Causal Inference When Counterfactuals Depend on the Proportion of All Subjects Exposed

Caleb H. Miles,Maya Petersen,Mark J. van der Laan
DOI: https://doi.org/10.48550/arXiv.1710.09588
2018-11-24
Abstract:The assumption that no subject's exposure affects another subject's outcome, known as the no-interference assumption, has long held a foundational position in the study of causal inference. However, this assumption may be violated in many settings, and in recent years has been relaxed considerably. Often this has been achieved with either the aid of a known underlying network, or the assumption that the population can be partitioned into separate groups, between which there is no interference, and within which each subject's outcome may be affected by all the other subjects in the group via the proportion exposed (the stratified interference assumption). In this paper, we instead consider a complete interference setting, in which each subject affects every other subject's outcome. In particular, we make the stratified interference assumption for a single group consisting of the entire sample. This can occur when the exposure is a shared resource whose efficacy is modified by the number of subjects among whom it is shared. We show that a targeted maximum likelihood estimator for the i.i.d.~setting can be used to estimate a class of causal parameters that includes direct effects and overall effects under certain interventions. This estimator remains doubly-robust, semiparametric efficient, and continues to allow for incorporation of machine learning under our model. We conduct a simulation study, and present results from a data application where we study the effect of a nurse-based triage system on the outcomes of patients receiving HIV care in Kenyan health clinics.
Methodology
What problem does this paper attempt to address?
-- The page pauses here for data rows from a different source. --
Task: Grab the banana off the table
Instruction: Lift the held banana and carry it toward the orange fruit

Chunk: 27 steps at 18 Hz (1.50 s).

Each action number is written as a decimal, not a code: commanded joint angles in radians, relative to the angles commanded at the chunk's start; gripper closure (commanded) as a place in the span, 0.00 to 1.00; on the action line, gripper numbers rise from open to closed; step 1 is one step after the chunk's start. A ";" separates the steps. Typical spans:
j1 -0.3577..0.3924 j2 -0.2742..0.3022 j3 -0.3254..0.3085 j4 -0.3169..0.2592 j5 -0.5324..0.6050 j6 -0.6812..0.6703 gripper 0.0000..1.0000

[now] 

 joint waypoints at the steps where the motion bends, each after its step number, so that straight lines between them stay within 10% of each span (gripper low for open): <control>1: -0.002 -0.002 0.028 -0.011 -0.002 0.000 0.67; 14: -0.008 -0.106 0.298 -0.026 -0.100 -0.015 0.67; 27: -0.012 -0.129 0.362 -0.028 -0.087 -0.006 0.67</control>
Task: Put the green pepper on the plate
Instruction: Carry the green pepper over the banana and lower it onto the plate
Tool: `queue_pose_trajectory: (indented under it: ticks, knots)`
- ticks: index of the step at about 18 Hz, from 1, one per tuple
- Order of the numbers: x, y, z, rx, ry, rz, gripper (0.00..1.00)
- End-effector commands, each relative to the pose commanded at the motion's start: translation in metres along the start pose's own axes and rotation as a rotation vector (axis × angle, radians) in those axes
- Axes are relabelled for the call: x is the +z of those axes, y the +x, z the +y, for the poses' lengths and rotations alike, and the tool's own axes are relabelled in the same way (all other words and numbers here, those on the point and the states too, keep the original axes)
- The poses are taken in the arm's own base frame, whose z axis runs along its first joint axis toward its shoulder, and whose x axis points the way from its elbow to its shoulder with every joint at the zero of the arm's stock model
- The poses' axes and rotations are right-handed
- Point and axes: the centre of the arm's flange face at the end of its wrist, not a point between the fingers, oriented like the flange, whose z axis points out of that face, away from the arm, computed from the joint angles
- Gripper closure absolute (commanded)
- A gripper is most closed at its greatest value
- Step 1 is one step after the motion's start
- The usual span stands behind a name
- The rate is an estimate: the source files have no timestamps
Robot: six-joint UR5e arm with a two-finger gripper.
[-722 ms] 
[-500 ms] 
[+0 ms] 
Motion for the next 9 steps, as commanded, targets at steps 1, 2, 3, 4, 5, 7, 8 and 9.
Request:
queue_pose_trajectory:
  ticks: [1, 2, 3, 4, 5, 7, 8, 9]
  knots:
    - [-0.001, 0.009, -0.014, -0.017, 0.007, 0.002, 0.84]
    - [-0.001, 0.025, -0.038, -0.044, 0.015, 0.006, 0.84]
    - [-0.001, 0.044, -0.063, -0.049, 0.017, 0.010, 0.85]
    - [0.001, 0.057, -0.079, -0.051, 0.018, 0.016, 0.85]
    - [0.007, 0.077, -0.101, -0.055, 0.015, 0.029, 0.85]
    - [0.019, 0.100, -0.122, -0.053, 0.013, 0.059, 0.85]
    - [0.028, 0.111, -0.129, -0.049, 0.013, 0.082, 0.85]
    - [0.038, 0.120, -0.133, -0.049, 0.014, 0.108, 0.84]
The problem that this paper attempts to solve is to make causal inferences in the presence of interference (that is, the exposure of one subject may affect the results of another subject). Specifically, the paper focuses on how to estimate causal effects in the complete interference setting (each subject may affect the results of all other subjects). Traditional causal inference methods usually assume no interference (that is, the exposure of one subject will not affect the results of other subjects), but this assumption does not hold in many practical situations. For example, when the exposure is a shared resource, its effect may change as the number of people sharing the resource changes. To deal with this situation, the paper proposes a stratified interference assumption, that is, the result of each subject may be affected by the exposure of all other subjects, but this effect is only reflected through the proportion of exposure. Based on this assumption, the paper develops a Targeted Maximum Likelihood Estimator (TMLE) to estimate a class of causal parameters, including direct effects and overall effects. This estimator still has double robustness and semi - parametric efficiency in the complete interference setting, and allows the combination of machine - learning methods to estimate the interference function. The paper also verifies the effectiveness of the proposed method through simulation studies and practical data applications (studying the impact of the nurse - led triage system in Kenyan clinics on the risk of death or loss to follow - up of patients receiving HIV care).